_DESCRIPTION OF THE TASK:_
Each line of the records is to be copied verbatim.

════════════════

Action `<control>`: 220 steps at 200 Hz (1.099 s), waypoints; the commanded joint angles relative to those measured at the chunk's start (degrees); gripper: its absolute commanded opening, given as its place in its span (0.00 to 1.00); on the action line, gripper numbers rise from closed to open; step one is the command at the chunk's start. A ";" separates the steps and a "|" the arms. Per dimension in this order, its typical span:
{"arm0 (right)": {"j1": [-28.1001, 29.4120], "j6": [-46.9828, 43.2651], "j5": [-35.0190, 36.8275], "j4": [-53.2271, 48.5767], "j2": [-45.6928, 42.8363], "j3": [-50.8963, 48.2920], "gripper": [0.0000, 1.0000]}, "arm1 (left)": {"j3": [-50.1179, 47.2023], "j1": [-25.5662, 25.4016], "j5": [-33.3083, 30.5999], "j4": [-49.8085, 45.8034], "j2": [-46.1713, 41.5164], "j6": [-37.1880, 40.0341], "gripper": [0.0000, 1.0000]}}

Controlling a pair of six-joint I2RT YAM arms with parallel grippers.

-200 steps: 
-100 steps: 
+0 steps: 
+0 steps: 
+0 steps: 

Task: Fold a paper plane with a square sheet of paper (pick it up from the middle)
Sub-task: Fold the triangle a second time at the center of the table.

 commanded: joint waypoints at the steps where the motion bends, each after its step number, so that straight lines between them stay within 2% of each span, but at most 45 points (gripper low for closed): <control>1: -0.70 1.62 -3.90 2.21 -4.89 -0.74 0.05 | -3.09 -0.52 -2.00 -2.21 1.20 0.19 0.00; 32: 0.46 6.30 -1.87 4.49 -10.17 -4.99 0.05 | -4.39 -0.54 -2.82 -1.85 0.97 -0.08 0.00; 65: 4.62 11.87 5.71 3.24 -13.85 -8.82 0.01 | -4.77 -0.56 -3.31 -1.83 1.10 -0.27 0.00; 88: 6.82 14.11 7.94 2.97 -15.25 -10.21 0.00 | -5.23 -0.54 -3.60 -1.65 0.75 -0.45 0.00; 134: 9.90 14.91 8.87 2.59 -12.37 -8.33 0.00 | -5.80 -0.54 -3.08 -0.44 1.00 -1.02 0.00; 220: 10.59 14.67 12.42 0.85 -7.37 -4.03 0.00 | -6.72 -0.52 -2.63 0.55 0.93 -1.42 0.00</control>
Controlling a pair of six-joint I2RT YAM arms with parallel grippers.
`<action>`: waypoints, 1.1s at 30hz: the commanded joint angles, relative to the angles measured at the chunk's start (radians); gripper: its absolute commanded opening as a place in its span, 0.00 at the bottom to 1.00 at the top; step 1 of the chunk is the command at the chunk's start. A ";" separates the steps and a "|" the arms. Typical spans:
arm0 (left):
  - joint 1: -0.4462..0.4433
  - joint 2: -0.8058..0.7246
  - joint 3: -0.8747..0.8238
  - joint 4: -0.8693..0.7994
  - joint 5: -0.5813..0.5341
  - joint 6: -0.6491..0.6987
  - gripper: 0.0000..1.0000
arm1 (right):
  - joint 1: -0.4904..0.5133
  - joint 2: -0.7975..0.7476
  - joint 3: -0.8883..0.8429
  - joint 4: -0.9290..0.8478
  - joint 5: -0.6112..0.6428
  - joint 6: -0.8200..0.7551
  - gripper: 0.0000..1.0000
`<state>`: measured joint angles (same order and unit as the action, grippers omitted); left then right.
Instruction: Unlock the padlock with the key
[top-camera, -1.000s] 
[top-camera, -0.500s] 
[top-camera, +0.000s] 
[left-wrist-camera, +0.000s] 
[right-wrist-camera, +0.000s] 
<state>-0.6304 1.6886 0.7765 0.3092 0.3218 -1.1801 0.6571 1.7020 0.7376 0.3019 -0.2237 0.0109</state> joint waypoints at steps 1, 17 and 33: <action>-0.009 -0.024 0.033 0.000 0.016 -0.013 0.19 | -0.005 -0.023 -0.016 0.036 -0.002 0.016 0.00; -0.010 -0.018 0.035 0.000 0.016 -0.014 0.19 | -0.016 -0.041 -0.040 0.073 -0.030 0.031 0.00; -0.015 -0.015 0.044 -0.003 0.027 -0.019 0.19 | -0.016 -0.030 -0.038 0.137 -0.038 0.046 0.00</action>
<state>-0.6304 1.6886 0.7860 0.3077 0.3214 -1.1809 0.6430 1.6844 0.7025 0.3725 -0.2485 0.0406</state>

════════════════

_YOUR RESPONSE:_
Action `<control>`: 220 steps at 200 Hz (1.099 s), waypoints; the commanded joint angles relative to those measured at the chunk's start (degrees); gripper: its absolute commanded opening, given as its place in its span (0.00 to 1.00); on the action line, gripper numbers rise from closed to open; step one is the command at the chunk's start. A ";" separates the steps and a "|" the arms. Per dimension in this order, its typical span:
{"arm0 (right)": {"j1": [-28.1001, 29.4120], "j6": [-46.9828, 43.2651], "j5": [-35.0190, 36.8275], "j4": [-53.2271, 48.5767], "j2": [-45.6928, 42.8363], "j3": [-50.8963, 48.2920], "gripper": [0.0000, 1.0000]}, "arm1 (left)": {"j3": [-50.1179, 47.2023], "j1": [-25.5662, 25.4016], "j5": [-33.3083, 30.5999], "j4": [-49.8085, 45.8034], "j2": [-46.1713, 41.5164], "j6": [-37.1880, 40.0341], "gripper": [0.0000, 1.0000]}}

Controlling a pair of six-joint I2RT YAM arms with parallel grippers.

-200 steps: 
-100 steps: 
+0 steps: 
+0 steps: 
+0 steps: 

Task: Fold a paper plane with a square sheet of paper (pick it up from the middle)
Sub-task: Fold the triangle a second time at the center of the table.

 commanded: joint waypoints at the steps where the motion bends, each after its step number, so that straight lines between them stay within 2% of each span, but at most 45 points (gripper low for closed): <control>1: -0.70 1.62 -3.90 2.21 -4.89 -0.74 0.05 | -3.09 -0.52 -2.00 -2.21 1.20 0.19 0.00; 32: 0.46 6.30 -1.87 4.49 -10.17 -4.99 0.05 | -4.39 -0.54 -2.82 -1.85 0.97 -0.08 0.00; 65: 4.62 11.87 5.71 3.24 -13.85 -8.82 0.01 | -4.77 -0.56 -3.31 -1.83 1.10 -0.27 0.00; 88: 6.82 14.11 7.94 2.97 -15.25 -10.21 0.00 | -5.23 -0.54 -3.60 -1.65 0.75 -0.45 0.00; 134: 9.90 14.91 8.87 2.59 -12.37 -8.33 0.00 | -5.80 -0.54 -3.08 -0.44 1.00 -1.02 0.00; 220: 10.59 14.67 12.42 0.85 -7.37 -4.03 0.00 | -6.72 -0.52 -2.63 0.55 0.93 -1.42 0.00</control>
Controlling a pair of six-joint I2RT YAM arms with parallel grippers.
`<action>`: waypoints, 1.1s at 30hz: the commanded joint angles, relative to the angles measured at the chunk's start (radians); gripper: its absolute commanded opening as a place in its span, 0.00 at the bottom to 1.00 at the top; step 1 of the chunk is the command at the chunk's start. A ";" separates the steps and a "|" the arms. Typical spans:
arm0 (left):
  - joint 1: -0.4462..0.4433
  - joint 2: -0.8058..0.7246
  - joint 3: -0.8747..0.8238
  - joint 4: -0.8693..0.7994
  - joint 5: -0.5813..0.5341
  - joint 6: -0.6491..0.6987
  - gripper: 0.0000..1.0000
arm1 (right):
  - joint 1: -0.4904..0.5133
  - joint 2: -0.7975..0.7476
  - joint 3: -0.8883..0.8429
  - joint 4: -0.9290..0.8478
  - joint 5: -0.6112..0.6428
  - joint 6: -0.8200..0.7551
  - gripper: 0.0000..1.0000
`<state>`: measured joint angles (same order and unit as the action, grippers omitted); left then right.
Instruction: Unlock the padlock with the key
[top-camera, -1.000s] 
[top-camera, -0.500s] 
[top-camera, +0.000s] 
[left-wrist-camera, +0.000s] 
[right-wrist-camera, +0.000s] 
<state>-0.6304 1.6886 0.7765 0.3092 0.3218 -1.1801 0.6571 1.7020 0.7376 0.3019 -0.2237 0.0109</state> joint waypoints at steps 1, 17 and 33: <action>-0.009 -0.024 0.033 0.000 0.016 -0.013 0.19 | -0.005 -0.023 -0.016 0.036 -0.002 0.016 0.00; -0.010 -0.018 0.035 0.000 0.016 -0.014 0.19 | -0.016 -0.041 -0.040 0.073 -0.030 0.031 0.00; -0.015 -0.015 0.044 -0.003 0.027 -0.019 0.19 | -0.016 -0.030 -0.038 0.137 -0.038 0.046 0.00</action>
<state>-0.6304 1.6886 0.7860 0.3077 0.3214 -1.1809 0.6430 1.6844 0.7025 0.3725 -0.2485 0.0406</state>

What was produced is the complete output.